_SUPPLIED MATERIAL_.
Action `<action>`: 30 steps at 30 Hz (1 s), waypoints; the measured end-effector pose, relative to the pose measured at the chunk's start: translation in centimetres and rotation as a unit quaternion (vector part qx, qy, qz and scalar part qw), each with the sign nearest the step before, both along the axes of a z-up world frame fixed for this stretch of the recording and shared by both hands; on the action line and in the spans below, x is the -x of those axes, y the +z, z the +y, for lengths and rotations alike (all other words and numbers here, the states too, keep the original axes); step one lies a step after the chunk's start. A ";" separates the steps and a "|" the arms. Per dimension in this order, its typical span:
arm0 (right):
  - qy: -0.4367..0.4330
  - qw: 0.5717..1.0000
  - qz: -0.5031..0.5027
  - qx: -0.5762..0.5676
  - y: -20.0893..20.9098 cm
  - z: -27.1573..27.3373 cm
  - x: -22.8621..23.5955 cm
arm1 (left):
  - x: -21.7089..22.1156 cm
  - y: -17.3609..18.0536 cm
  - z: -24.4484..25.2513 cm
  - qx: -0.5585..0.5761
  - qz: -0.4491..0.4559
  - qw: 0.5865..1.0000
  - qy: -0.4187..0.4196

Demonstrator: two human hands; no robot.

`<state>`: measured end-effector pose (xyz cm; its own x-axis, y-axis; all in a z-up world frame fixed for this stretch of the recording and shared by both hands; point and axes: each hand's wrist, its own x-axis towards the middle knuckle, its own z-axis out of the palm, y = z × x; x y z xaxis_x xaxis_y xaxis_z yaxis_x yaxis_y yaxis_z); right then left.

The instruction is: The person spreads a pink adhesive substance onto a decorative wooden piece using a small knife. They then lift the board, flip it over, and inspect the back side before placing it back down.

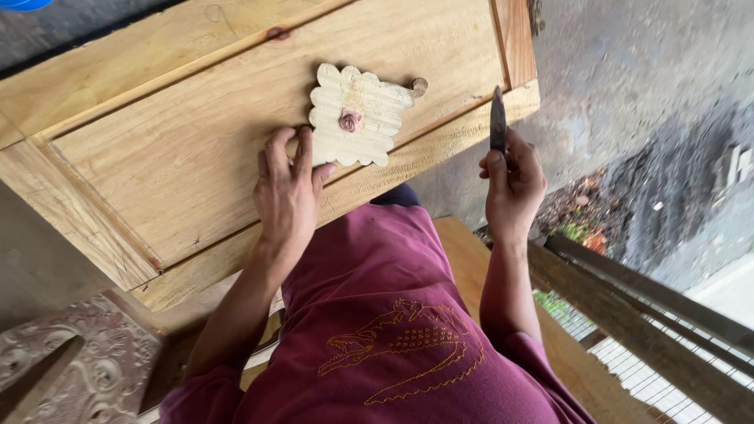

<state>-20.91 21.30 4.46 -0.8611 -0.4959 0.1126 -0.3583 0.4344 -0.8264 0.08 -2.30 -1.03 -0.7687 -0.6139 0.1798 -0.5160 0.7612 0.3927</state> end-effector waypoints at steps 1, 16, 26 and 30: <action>-0.015 0.999 -0.024 0.030 -0.4 0.9 -0.8 | 0.1 0.1 -0.3 0.006 -0.006 1.000 -0.011; -0.021 0.999 0.006 0.040 -2.7 9.0 2.6 | 10.3 5.6 -3.1 0.015 -0.073 0.974 -0.213; 0.177 0.982 0.025 0.058 -6.1 10.0 2.8 | 15.9 5.2 -1.0 -0.066 -0.106 0.962 -0.243; 0.199 0.975 0.036 0.092 -7.9 8.8 2.2 | 17.6 5.1 -1.6 -0.051 -0.109 0.951 -0.285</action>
<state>-23.08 30.09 -3.43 -0.5912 -0.7547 0.2845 -0.5286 0.0961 -0.8434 -17.57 -3.88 4.09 -0.9939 -0.0927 -0.0606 -0.1094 0.9052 0.4106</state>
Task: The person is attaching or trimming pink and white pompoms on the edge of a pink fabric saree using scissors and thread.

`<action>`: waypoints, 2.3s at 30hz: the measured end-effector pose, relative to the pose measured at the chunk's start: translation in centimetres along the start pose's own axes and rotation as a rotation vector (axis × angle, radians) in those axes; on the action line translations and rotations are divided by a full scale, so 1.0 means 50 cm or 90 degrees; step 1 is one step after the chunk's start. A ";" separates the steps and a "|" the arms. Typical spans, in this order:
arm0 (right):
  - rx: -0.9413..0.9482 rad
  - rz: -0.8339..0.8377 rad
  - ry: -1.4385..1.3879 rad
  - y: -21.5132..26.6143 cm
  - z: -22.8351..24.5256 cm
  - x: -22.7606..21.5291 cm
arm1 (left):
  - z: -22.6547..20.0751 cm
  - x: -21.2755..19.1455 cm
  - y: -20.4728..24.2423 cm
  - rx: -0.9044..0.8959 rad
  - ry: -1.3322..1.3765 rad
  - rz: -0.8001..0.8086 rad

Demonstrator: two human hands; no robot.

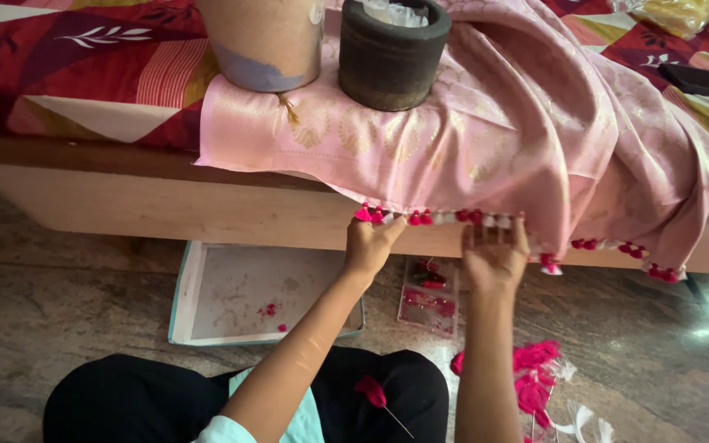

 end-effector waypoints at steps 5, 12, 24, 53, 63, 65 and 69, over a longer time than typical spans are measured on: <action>-0.024 0.074 0.006 0.008 0.089 0.036 | -0.028 0.043 0.013 -0.090 0.066 0.128; -0.049 0.100 0.017 0.037 0.142 0.048 | -0.017 0.159 0.049 -0.279 0.562 0.227; -0.012 0.201 0.007 0.018 0.136 0.066 | 0.012 0.155 0.092 -0.147 0.226 0.123; 0.019 0.123 -0.041 0.014 0.136 0.021 | -0.041 0.064 0.095 -0.322 0.794 0.229; 0.010 0.102 -0.055 0.045 0.108 0.041 | 0.011 -0.035 0.019 -0.249 0.303 0.102; 0.000 0.082 -0.064 0.048 0.112 0.032 | 0.003 -0.042 0.011 -0.239 0.265 0.098; 0.004 0.096 -0.054 0.044 0.115 0.029 | 0.029 -0.048 -0.001 -0.248 0.243 0.105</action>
Point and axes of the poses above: each hand's wrist, its own y-axis away from the middle knuckle, its own x-axis out of the palm, z = x × y, the point moved 10 cm from there along -y, towards the middle knuckle, and after that the axes turned 7 degrees about -y, right-handed, at the moved point
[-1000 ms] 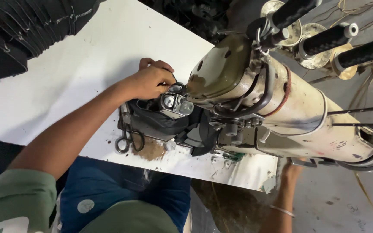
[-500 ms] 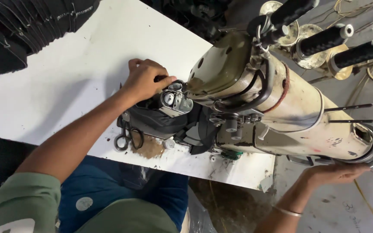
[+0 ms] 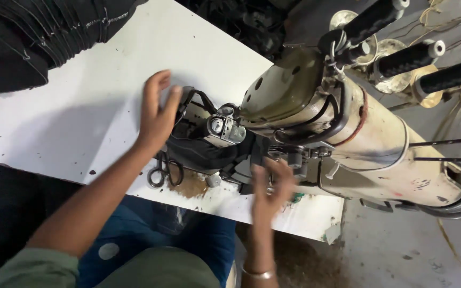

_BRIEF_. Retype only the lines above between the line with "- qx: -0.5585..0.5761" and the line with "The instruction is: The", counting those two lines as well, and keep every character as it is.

_RESULT OF THIS TASK_.
  - qx: -0.5585..0.5761
  - qz: -0.4491..0.4559
  - qw: 0.5865..1.0000
  - qy: -0.4187..0.4196

Demonstrator: two human hands; no robot.

`<state>`: measured end-effector pose (xyz cm; its own x-axis, y-axis; all in a z-up world frame fixed for this stretch of the recording and shared by both hands; point and axes: each hand's wrist, its own x-axis towards the middle knuckle, its own z-axis out of the palm, y = z × x; x y z xaxis_x xaxis_y xaxis_z yaxis_x yaxis_y yaxis_z); right then left.

The instruction is: The person spreads a pink adhesive substance onto a decorative wooden piece using a small knife. They then lift the board, flip it over, and inspect the back side before placing it back down.

No further output is expected.